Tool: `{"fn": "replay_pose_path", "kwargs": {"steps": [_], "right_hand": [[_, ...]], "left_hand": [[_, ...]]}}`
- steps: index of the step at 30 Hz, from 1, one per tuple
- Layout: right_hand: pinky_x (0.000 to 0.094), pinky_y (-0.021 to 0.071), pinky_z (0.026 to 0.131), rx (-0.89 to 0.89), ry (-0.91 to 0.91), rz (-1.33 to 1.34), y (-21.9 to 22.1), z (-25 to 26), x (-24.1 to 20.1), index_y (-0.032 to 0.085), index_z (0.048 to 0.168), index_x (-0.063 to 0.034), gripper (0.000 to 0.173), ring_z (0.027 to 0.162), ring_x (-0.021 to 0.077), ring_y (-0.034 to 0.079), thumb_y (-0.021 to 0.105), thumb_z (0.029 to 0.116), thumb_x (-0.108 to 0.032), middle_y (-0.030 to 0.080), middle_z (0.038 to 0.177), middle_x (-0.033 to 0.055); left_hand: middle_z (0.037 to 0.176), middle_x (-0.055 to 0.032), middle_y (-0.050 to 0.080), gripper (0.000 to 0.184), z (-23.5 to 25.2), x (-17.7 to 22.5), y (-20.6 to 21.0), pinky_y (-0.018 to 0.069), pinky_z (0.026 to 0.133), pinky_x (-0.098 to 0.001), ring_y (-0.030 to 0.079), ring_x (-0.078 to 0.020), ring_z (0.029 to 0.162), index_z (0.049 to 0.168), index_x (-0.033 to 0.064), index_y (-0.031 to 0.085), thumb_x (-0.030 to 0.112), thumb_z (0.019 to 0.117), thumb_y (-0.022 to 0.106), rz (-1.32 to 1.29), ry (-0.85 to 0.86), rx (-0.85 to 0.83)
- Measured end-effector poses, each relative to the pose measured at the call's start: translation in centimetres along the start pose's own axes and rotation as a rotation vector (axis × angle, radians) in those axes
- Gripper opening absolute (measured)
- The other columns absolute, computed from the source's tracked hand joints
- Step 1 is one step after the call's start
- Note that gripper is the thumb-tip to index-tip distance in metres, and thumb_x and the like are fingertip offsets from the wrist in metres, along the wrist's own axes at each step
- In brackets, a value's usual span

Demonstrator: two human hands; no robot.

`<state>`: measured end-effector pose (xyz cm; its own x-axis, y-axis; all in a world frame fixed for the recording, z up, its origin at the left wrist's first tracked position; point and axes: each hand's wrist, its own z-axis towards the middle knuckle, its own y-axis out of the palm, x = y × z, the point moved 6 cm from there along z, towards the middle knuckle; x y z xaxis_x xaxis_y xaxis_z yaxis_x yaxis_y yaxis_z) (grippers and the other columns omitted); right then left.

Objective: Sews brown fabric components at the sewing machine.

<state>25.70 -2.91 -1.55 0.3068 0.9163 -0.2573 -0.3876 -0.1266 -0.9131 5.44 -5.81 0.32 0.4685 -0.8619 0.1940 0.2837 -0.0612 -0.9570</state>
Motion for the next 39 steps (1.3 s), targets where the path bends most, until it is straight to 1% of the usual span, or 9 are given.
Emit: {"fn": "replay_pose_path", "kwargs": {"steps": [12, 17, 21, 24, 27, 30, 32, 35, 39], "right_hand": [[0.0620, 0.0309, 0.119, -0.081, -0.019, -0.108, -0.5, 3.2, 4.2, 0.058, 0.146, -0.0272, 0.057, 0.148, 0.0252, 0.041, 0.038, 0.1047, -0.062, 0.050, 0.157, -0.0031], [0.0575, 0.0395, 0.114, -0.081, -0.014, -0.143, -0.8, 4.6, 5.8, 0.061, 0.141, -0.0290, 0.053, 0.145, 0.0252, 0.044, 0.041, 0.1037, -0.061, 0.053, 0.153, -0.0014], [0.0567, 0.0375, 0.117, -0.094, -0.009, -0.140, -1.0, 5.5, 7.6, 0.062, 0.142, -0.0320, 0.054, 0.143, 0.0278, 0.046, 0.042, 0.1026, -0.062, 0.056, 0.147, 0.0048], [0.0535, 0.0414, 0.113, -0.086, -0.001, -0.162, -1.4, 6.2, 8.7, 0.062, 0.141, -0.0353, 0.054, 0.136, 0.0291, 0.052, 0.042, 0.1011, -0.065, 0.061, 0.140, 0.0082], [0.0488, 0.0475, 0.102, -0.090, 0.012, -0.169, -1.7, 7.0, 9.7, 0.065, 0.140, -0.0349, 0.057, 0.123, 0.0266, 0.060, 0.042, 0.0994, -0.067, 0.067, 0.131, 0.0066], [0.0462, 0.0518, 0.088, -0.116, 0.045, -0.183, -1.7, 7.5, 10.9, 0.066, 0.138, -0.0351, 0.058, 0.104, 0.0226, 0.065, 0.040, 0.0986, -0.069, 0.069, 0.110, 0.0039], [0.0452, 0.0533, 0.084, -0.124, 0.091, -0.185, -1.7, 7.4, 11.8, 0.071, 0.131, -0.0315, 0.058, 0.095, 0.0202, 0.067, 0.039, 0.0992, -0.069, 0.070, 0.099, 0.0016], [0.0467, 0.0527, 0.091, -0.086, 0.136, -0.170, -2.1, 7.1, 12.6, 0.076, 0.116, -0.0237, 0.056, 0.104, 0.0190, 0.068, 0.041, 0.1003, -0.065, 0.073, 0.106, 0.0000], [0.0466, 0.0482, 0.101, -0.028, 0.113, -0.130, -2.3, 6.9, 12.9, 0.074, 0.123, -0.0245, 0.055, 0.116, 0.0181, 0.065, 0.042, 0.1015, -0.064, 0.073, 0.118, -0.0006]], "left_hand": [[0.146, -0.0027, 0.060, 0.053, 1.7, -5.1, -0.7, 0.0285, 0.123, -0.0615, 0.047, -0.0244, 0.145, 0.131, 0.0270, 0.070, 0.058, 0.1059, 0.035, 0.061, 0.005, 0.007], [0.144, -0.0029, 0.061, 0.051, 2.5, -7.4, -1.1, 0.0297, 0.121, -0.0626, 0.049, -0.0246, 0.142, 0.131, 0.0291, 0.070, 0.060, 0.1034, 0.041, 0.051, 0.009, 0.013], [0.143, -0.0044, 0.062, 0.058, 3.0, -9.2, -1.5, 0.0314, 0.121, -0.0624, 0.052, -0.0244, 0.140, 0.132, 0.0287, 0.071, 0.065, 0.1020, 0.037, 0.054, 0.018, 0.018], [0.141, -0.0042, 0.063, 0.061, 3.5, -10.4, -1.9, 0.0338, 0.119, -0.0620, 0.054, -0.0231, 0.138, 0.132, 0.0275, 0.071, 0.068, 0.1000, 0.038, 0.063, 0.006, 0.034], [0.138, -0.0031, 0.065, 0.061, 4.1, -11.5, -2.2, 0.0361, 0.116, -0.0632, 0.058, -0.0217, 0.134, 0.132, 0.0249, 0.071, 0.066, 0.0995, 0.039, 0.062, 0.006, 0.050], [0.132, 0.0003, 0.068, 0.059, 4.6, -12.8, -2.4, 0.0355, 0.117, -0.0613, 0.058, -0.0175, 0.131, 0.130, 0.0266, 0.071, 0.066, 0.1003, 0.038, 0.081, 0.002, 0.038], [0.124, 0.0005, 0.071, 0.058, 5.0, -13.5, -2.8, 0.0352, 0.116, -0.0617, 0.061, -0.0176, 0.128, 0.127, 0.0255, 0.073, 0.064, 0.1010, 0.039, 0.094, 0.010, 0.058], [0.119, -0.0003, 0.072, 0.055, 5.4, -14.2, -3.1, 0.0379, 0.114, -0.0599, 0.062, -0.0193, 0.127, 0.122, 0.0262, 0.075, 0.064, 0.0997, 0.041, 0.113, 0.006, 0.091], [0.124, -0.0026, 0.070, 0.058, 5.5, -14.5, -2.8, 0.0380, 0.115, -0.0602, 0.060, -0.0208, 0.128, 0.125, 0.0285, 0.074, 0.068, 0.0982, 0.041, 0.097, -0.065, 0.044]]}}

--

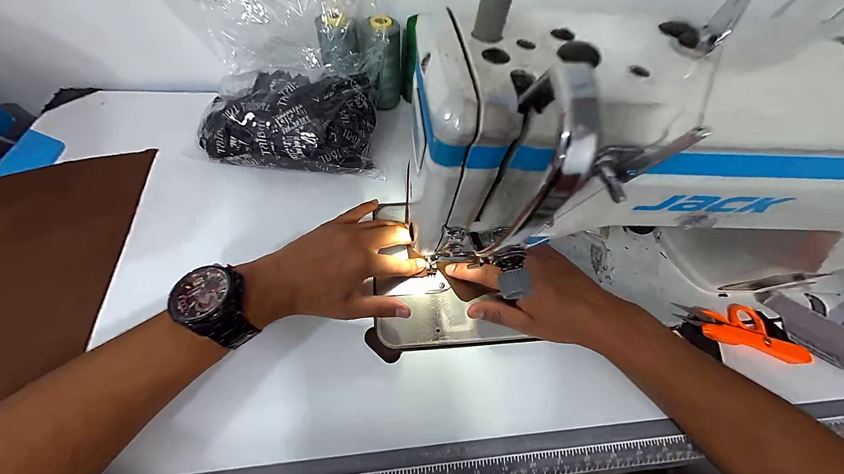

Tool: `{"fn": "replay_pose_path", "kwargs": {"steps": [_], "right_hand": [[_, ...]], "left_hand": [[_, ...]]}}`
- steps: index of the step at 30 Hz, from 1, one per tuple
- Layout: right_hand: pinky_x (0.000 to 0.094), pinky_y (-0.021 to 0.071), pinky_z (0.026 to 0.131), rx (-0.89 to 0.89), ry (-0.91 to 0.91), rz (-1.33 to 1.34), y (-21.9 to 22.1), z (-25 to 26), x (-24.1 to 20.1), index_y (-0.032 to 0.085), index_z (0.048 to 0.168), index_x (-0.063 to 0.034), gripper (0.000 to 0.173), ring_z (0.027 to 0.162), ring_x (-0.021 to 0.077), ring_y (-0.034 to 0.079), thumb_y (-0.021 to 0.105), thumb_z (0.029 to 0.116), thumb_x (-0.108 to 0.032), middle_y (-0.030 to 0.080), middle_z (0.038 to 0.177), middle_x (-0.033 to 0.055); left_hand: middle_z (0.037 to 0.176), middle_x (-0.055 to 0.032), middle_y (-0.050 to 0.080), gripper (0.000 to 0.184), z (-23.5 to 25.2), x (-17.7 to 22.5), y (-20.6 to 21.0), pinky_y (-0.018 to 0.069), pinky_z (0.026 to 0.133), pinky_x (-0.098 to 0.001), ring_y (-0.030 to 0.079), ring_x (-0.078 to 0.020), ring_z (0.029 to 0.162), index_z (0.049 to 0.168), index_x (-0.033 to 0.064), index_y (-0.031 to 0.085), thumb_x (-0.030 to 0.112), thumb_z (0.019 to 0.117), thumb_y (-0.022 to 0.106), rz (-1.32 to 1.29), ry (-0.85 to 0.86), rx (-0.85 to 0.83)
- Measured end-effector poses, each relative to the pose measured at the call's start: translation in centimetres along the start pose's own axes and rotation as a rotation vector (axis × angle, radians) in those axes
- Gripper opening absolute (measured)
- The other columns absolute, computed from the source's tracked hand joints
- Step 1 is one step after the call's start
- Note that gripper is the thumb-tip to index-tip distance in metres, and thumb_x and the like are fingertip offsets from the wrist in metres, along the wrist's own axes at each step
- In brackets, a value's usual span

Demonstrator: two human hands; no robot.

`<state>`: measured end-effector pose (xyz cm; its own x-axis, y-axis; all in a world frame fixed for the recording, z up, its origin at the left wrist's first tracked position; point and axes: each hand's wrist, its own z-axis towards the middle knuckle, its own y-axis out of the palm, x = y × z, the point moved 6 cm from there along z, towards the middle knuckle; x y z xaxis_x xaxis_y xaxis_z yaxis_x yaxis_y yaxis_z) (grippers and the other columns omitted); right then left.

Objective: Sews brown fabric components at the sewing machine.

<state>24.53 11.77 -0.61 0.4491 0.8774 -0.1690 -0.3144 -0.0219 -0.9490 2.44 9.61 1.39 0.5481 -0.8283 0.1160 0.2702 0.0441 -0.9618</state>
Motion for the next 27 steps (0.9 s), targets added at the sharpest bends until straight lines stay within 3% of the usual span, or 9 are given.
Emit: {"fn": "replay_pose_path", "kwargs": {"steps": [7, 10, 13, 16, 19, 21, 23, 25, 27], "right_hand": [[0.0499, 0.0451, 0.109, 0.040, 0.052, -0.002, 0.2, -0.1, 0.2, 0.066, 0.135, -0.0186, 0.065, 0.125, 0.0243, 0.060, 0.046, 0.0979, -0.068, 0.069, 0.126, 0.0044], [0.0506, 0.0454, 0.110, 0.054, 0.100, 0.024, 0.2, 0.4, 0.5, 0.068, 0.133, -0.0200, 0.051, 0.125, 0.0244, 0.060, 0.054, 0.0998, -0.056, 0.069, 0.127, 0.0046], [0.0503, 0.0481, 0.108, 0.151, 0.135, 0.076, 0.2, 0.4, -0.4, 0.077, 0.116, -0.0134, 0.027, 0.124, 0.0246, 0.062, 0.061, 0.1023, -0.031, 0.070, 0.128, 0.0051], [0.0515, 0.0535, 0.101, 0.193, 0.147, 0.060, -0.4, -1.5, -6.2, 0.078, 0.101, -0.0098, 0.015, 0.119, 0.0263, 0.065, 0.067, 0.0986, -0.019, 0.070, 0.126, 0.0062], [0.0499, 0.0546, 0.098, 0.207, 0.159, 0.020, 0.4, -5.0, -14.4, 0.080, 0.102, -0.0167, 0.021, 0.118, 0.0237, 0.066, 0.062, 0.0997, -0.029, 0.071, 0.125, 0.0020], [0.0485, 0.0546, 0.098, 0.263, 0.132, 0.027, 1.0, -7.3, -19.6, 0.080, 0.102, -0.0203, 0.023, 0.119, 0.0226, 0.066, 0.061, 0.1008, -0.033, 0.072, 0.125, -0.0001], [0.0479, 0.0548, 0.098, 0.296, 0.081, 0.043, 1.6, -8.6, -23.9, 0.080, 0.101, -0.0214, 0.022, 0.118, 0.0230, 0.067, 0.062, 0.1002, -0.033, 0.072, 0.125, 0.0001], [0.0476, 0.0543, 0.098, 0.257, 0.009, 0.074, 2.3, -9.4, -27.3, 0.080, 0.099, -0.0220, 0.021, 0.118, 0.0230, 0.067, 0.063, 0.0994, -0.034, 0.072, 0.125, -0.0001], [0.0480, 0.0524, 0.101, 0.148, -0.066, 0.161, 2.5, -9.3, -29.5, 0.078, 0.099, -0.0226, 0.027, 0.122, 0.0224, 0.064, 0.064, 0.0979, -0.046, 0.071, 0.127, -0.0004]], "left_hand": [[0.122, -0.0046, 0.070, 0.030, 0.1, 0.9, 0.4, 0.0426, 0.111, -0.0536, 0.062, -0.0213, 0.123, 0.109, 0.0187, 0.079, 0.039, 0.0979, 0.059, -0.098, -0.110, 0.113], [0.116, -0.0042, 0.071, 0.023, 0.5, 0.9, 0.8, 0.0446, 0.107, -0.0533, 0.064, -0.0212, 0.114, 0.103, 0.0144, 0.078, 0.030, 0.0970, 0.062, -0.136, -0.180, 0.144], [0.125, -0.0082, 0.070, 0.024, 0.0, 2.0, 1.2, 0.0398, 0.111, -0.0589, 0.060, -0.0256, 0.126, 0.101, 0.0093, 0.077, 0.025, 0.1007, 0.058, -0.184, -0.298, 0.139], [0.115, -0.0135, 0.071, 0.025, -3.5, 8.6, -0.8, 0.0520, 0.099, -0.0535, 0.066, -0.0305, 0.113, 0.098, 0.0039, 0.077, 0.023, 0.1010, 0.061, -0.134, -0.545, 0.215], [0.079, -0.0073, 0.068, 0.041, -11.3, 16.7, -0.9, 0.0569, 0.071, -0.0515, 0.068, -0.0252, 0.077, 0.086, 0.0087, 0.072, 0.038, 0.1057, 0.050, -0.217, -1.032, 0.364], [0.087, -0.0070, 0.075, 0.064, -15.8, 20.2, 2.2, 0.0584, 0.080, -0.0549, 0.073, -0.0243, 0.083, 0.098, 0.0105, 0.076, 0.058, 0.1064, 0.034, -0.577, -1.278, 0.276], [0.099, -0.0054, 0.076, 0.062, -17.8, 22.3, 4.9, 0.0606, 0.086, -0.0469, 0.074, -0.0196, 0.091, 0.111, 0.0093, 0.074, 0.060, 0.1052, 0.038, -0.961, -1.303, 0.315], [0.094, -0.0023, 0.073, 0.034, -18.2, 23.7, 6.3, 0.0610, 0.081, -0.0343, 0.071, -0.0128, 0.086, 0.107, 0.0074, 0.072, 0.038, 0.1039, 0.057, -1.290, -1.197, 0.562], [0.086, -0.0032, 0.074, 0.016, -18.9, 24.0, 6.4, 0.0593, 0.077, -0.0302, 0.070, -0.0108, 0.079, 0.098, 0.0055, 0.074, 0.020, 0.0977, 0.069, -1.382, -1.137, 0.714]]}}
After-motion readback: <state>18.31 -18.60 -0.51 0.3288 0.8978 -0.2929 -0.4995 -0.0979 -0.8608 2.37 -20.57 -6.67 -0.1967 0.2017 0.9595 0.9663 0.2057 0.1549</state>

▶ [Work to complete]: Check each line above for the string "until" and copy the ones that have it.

▶ [Solution]:
Motion for the next 39 steps (1.3 s), targets where the path bends most, until it is straight to 1% of the usual span, or 9 are given.
Motion for the next 27 steps (0.9 s), targets added at the sharpest bends until straight lines stay within 3% of the usual span, or 9 are given.

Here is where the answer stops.